Seriously, get a hobby or something that can give you time together. If he is in marriage counselling with you, I assume since you didn't post that he is expressing any negativity towards it that he is willing to work on the issue. So show him you are doing the same.

Maybe he needs to spend time with you to get romantically/physically connected, so give him a chance. If after a month of spending time with him in the evening there's no improvement in your sex life, then start to brush him off again and explain to him why with the exact same wording you just posted here. it causes you frustration to spend night after night with a guy who makes you horny but won't show you any physical attention.

So I'd give it a month and see where it goes. It might cause you some additional frustration, but after 20 years, what's one month? Besides, you can at least tell yourself and him that you tried to come at it from his point of view and that puts the ball back in his court to improve the issue.


----------



## diwali123 (Feb 17, 2012)

We have only been together three years but I feel like Im in my prime and I see people in their 60's who can't anymore due to illness. I don't want to look back and remember playing boggle. Lol. 
Then he says he thinks we "should" spend time together, not that he wants to. He's so confusing.
_Posted via Mobile Device_


----------



## kingsfan (Jun 4, 2012)

Sorry, I misreaqd the 20 years as how long you've been together.

I think my suggestion still stands though, give it a month.

I'd lso have him explain what "should" means if you are troubled by it.


----------



## diwali123 (Feb 17, 2012)

Ok he said if we had more stimulating interaction it might carry over to other areas. I swear I'm the man. Lol. 
Problem is kids are in bed at 8 and we can't afford a babysitter and we don't really like the same things. I'm trying to make friends, we both are, but it's so hard at this age with kids where we live. I like art, computer games, yoga, reading. Not interactive. He likes fixing things.
_Posted via Mobile Device_


----------



## kingsfan (Jun 4, 2012)

diwali123 said:


> Ok he said if we had more stimulating interaction it might carry over to other areas. I swear I'm the man. Lol.
> Problem is kids are in bed at 8 and we can't afford a babysitter and we don't really like the same things. I'm trying to make friends, we both are, but it's so hard at this age with kids where we live. I like art, computer games, yoga, reading. Not interactive. He likes fixing things.
> _Posted via Mobile Device_


Maybe spend one day working with him fixing something, then the enxt night he can do something you want to do. Rotate back and forth each night, putting in an hour or two each night. 

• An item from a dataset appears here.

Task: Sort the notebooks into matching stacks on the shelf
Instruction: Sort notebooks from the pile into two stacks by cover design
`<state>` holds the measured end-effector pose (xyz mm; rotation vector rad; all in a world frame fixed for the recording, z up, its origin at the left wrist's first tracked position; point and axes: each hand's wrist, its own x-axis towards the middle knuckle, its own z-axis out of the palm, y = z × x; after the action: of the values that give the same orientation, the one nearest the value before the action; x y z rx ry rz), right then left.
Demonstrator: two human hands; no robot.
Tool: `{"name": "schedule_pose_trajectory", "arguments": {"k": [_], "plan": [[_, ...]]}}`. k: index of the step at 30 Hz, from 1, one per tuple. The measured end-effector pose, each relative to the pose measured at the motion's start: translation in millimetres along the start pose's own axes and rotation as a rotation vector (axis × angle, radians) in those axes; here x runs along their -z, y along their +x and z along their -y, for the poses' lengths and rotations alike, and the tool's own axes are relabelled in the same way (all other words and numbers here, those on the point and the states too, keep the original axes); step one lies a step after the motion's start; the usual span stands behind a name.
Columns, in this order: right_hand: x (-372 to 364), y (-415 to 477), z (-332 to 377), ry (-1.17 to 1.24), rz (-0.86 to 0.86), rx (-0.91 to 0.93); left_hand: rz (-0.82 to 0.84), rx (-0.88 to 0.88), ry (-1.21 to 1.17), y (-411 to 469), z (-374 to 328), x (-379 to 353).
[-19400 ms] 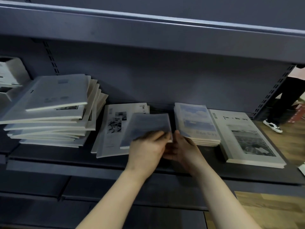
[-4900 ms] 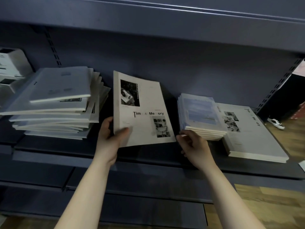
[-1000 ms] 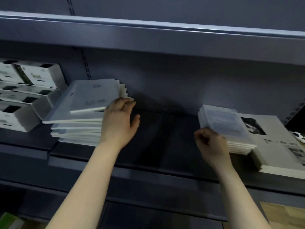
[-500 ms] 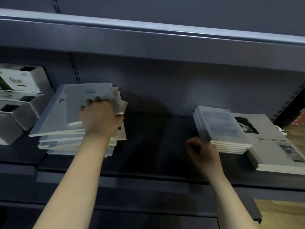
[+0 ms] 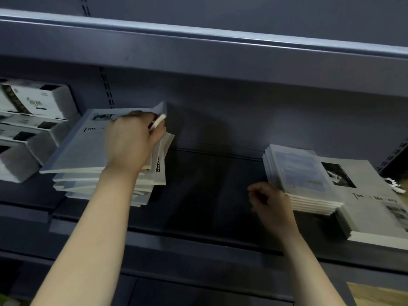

Learning to fix things could be a valueable lesson down the road as well.


----------



## Toffer (Jan 31, 2012)

diwali123 said:


> Ok he said if we had more stimulating interaction it might carry over to other areas. I swear I'm the man. Lol.
> Problem is kids are in bed at 8 and we can't afford a babysitter and we don't really like the same things. I'm trying to make friends, we both are, but it's so hard at this age with kids where we live. I like art, computer games, yoga, reading. Not interactive. He likes fixing things.
> _Posted via Mobile Device_


Hey diwali,

My wife and I are in the same boat but I'm the HD and have just about given up at this point (married almost 27 years)

The best advice I could give you is don't let it go on for long. Many years passed for me before I realized I was almost always the pursuer. That's not really a bad thing at all. the part that started to get to me is when I started to realize all the times I got rejected.

Anyway, one of the things my wife did when our kids were young was find or organize a "playgroup" for the kids. She found other mother's like herself who had kids the same age range and they got together at least once a week at each other's homes. It eventually lead to them being friends who could occasionally babysit for each other too so it was a great way to get some away time here and there and emergency coverage when it was needed.

Good luck!


----------



## diwali123 (Feb 17, 2012)

I will ask him to teach me some things about repairs, I'm a total dolt with that kind of thing so it's embarrassing. 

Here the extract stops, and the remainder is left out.